Would you please repeat all of the data exactly, omitting the pictures?

....

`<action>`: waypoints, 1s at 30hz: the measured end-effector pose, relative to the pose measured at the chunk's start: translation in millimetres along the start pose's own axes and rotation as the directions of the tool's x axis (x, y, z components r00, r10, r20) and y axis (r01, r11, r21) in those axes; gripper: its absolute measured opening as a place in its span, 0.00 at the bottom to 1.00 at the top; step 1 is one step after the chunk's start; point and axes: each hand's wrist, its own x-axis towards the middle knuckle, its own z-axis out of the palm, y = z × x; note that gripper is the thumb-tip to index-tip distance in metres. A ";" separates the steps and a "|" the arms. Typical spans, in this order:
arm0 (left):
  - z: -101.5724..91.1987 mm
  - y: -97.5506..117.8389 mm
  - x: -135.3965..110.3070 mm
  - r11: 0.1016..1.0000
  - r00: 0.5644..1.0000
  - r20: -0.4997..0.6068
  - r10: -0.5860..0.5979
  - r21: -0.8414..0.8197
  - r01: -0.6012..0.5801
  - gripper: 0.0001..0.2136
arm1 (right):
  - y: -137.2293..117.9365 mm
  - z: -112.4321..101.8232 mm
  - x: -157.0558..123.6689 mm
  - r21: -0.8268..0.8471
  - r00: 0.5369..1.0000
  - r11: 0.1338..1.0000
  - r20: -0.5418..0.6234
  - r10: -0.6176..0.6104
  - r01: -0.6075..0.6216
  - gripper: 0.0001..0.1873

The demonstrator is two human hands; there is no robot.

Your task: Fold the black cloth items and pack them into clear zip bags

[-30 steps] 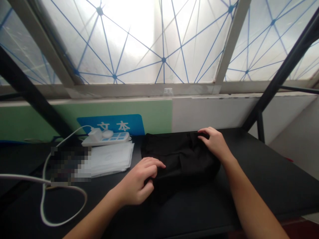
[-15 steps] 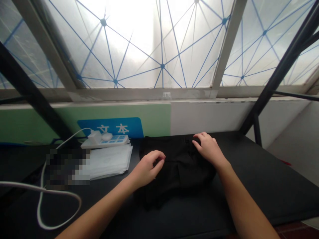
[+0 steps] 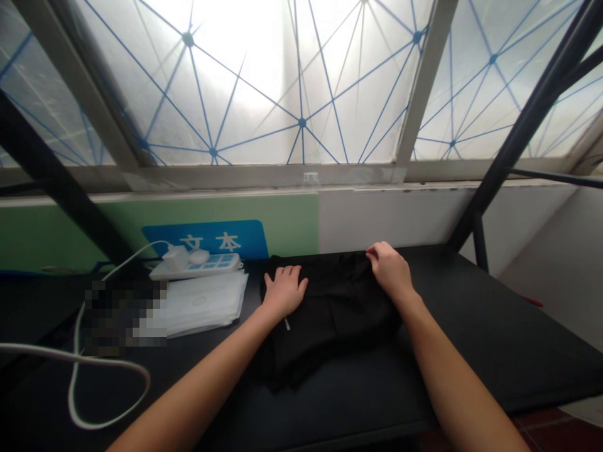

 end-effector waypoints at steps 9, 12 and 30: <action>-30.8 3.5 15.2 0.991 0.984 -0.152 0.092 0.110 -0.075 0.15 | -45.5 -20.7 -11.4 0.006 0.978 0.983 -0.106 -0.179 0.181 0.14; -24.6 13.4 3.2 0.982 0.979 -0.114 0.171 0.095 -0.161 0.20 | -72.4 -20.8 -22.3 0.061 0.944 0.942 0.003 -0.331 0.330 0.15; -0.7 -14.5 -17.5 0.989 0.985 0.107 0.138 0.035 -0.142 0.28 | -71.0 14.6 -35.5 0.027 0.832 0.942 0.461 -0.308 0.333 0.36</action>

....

● **Answer box**:
`<action>`: waypoints, 1s at 30hz: the measured end-effector pose, relative to the pose measured at the chunk's start: translation in millimetres along the start pose's own axes and rotation as the directions of the tool's x axis (x, y, z components r00, r10, r20) and y axis (r01, r11, r21) in those axes; gripper: its absolute measured opening as a place in its span, 0.00 at the bottom to 1.00 at the top; step 1 is one step after the chunk's start; point and axes: each hand's wrist, its own x-axis towards the middle knuckle, its own z-axis out of the palm, y = z × x; note that gripper is the thumb-tip to index-tip distance in metres. A ";" separates the steps and a "|" the arms. Typical spans, in this order:
arm0 (left):
  - z: -101.5724..91.1987 mm
  - y: -97.5506..117.8389 mm
  - x: -135.3965..110.3070 mm
  - r11: 0.1016..1.0000
  - r00: 0.5644..1.0000
  - r20: -0.4997..0.6068
  - r10: -0.5860..0.5979
  - r21: -0.8414..0.8197
  - r01: -0.6012..0.5801
  - gripper: 0.0001..0.2136
arm1 (right):
  - y: -137.2293..117.9365 mm
  - z: -112.4321..101.8232 mm
  - x: -157.0558..123.6689 mm
  - r21: -0.8268..0.8471
  - r00: 0.5369..1.0000
  - r11: 0.1338..1.0000
  - r20: -0.5418..0.6234
  - r10: -0.6176..0.6104
  - r01: -0.6075..0.6216
  - gripper: 0.0001..0.1873

The demonstrator is two human hands; there is no robot.

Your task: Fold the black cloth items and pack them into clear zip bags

[-30 steps] 
[-15 steps] 
[+0 steps] 

 end-effector waypoints at steps 9, 12 and 30: <action>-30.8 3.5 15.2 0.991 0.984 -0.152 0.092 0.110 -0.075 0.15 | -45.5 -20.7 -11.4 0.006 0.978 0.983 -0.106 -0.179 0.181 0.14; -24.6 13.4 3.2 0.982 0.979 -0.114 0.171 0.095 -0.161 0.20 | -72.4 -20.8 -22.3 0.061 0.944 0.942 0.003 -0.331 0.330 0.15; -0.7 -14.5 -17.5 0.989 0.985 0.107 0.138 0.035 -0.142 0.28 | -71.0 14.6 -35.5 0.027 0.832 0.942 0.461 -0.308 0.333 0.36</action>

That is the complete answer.